No grave risk
Sieger & Department of Communities and Justice
Family Court of Australia,
20 July 2020, FamCAFC 172
Acrimonious relationship
The parents began a relationship in 2008 in France. The child was born in France in 2011. In late 2016 the parents separated and the mother filed criminal complaints against the father for sexual acts involving the child and the paternal grandmother for physical abuse. In October 2018 a psychologist raised concerns of psychological abuse of child due to the parent’s acrimonious relationship.
On 31 December 2018 the mother left for Australia without informing the father. At the time of the child’s removal from France, civil litigation commenced by the mother was well under way in a French court and a series of interim orders had been made to regulate the child’s care.

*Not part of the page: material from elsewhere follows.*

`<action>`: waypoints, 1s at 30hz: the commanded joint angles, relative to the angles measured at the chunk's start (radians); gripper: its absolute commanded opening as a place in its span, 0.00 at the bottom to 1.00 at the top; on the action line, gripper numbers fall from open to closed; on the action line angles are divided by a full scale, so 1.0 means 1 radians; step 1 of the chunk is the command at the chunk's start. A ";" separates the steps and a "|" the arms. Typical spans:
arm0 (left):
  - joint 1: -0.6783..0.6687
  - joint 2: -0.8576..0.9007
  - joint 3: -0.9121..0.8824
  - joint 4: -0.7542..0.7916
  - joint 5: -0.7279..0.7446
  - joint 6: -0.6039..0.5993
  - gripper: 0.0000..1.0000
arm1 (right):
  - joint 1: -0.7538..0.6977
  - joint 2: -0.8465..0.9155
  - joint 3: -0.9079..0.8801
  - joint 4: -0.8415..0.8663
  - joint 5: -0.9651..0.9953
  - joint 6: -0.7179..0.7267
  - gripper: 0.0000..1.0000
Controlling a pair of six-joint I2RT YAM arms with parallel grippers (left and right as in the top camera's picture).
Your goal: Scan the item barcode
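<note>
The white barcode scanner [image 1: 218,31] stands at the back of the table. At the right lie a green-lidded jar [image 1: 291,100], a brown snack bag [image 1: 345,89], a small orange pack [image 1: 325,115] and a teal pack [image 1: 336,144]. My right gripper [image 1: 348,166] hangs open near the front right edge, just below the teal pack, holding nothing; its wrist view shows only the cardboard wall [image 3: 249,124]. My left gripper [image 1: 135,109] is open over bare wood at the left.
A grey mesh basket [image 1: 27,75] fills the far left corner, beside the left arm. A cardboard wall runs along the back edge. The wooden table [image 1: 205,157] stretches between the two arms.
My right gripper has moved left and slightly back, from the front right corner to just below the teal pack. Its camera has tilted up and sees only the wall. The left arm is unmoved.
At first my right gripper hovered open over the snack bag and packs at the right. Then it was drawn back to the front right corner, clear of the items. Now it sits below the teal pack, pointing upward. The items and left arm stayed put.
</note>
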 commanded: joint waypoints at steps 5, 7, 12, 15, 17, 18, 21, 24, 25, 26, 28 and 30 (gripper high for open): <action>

The father made an application for the return of the child under the 1980 Convention. The mother contested the application, arguing that there was a grave risk of harm to the child if returned to France. The first instance court ordered the return of the child. The mother appealed this decision.
The Appeal Court concluded:
In June 2017, December 2017, and July 2018 the French court made interim orders for the child to live with the mother and to spend time with the father. Such orders were made in full knowledge of the allegations made against the father and the paternal grandmother between October 2016 and April 2018.
The French court ordered the preparation of social science reports in January 2018 and October 2018. The social scientists reported upon the past allegations of family violence, the child’s sexual abuse, and the child’s physical abuse. The overall theme of the two reports was that the child was not at risk of harm in the father’s care and the social scientists recommended that he play an integral role in the child’s continuing care. The mother realised that was the state of the evidence. Her dissatisfaction with it motivated her abduction of the child.
The evidence adduced before the primary judge and the further evidence adduced in the appeal is, in large measure, merely repetition of evidence well known to the French court and authorities. It would be surprising indeed if an Australian court, seized of substantially the same evidence, could find that the child’s return to France would carry the grave risk of her exposure to harm or otherwise place her in an intolerable situation when the French court has already found the opposite.
Seperate consideration of the evidence
Nevertheless, this Court must still fulfil the mandate of the Regulations and separately consider the evidence when measured against the statutory tests upon which the mother relies and in relation to which she bears the burden of proof. The mother relied upon the same evidence and the same arguments to make out the alternate tests under reg 16(3)(b) of the Regulations. Applying those tests, the mother fails to establish there is a grave risk that the return of the child to France would expose the child to physical or psychological harm or otherwise place the child in an intolerable situation.